Spolsky: <interrupts> Right. So I didn't ... humm... mea culpa I did not question this and I just knew that we had a lot of long functions that took alot of arguments ... and I insisted on these named parameters being added to VBA, which they did.  And they had to use the colon equals syntax because the equals syntax would do a boolean expression and ... you know ... either pass true or false.  So in order to name the parameters you had to use ... I think ... colon-equals because colon did something else and that's the only way they could do it in VBA.  So ... they did that and lo-and-behold when the converted all the old Excel macro functions into the more object-oriented model for Visual Basic for Applications where instead of having a function called "MoveWindow" which takes like 18 arguments and they all do different things, we now had a Window class and it had a bunch of parameters [sic] and if you wanted to move it, you changed the Left and the Top ... and then it moved.  Humm... and lo-and-behold when we were done making this object-oriented thing, we didn't have any functions left that took alot of arguments, with a couple of tiny exceptions. Humm... and so ... the named arguments feature turned out not to be as important anymore, whereas if you look at the previous versions, like if you look at Word Basic 1.0, every dialog box had a function corresponding to it.  So if it was like the Format Paragraph dialog box and Format Paragraph has 83 little edits in their that do all kinds of things like the line-spacing and the indent .. .and those little things, there would be a FormatParagraph function that would have 83 arguments and the only way that you could specify which ones you actually wanted to change is using the named arguments.

Atwood: Right.

Spolsky: Wow.  We went into that a little too deep ... I feel like we've got everybody now turning us off.

Atwood. <laughs>. Well let's switch gears.  I have something else...

[Spolsky interrupts Atwood with some more write in C]

Spolsky: Oh sorry.  What?

Atwood: <laughs>.  That's a great song.  So we did have one milestone on StackOverflow that I am sorta remiss in talking about the day it happened.  We actually ... had our 100-thousandth question that was posted ... and no, I don't know what the actual question was <laughs> ... keeps coming up ... uh ... it's hard to tell because deletions affect the order.

Spolsky: Well what's the one that has 100000 as it's ID in the database?

Atwood: That happened a long time ago because we share ID's for a bunch of stuff ... for like ... questions and answers share ID's ... so ....

Spolsky: Oh.

Atwood: Yeah.  Those are both records in the same table.  We don't really distinguish a question and answer in that way.

Spolsky: Is that a good thing?  Are you gonna like ... revamp?

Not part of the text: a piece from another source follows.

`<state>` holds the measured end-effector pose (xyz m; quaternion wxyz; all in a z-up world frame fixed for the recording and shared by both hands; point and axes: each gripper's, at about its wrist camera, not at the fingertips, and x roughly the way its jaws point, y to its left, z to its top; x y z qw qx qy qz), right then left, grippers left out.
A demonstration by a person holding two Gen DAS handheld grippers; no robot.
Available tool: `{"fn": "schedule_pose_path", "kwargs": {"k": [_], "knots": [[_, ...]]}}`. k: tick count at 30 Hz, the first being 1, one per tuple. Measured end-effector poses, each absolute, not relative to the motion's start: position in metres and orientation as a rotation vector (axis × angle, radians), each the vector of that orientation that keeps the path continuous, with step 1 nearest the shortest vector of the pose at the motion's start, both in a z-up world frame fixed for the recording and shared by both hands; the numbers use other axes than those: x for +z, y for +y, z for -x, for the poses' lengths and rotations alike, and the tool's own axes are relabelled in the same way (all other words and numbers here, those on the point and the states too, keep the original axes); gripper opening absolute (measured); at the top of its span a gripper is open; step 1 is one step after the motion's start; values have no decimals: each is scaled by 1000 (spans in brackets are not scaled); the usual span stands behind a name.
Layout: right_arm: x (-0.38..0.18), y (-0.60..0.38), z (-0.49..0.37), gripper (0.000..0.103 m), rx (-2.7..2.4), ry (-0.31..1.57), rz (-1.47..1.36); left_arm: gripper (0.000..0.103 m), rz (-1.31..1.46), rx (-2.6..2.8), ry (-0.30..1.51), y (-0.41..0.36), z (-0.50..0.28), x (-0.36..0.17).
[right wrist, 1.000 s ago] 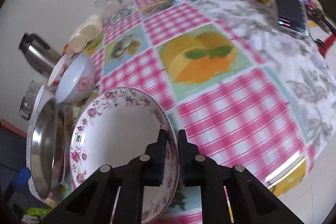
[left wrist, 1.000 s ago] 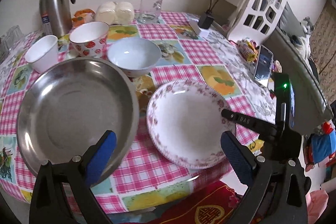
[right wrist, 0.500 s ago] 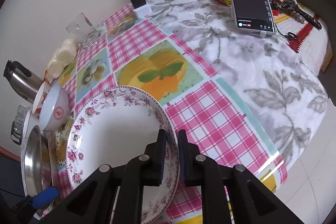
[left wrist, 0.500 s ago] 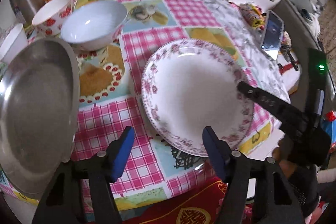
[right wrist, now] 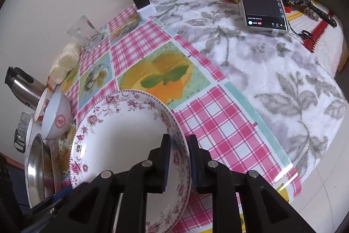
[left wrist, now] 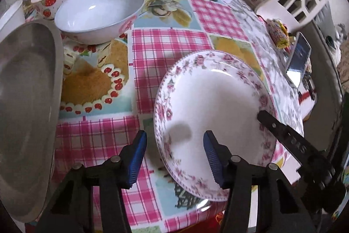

Atwood: No.  No, that parts not really changing ... humm ... because the difference between a question and answer is pretty minimal.  I mean questions have a title and questions have tags but other than that, they're pretty darn similar ... so we just have those two fields.  Well, there's actually more than that ... there's a bunch of fields there and all ... but ... it's just easier to have 'em in one table ... we think.  So we don't know which was the exact 100000'th, but that happened sometime on Wednesday February 25th.  That was an important milestone, so congratulations to all the StackOverflow users who got us there, that was nice.  The other thing I talked about in the blog post was that Jeff Dalgas set up this thing called Cacti for us ... have you heard of this?  Cacti is a graphing aggregation tool.  It's an open source tool that will take a bunch of inputs from typically networking and servers and just graph it for you .. automatically.  You can just give it all these inputs and it'll do weekly, monthly, daily ... all this really cool graphing stuff.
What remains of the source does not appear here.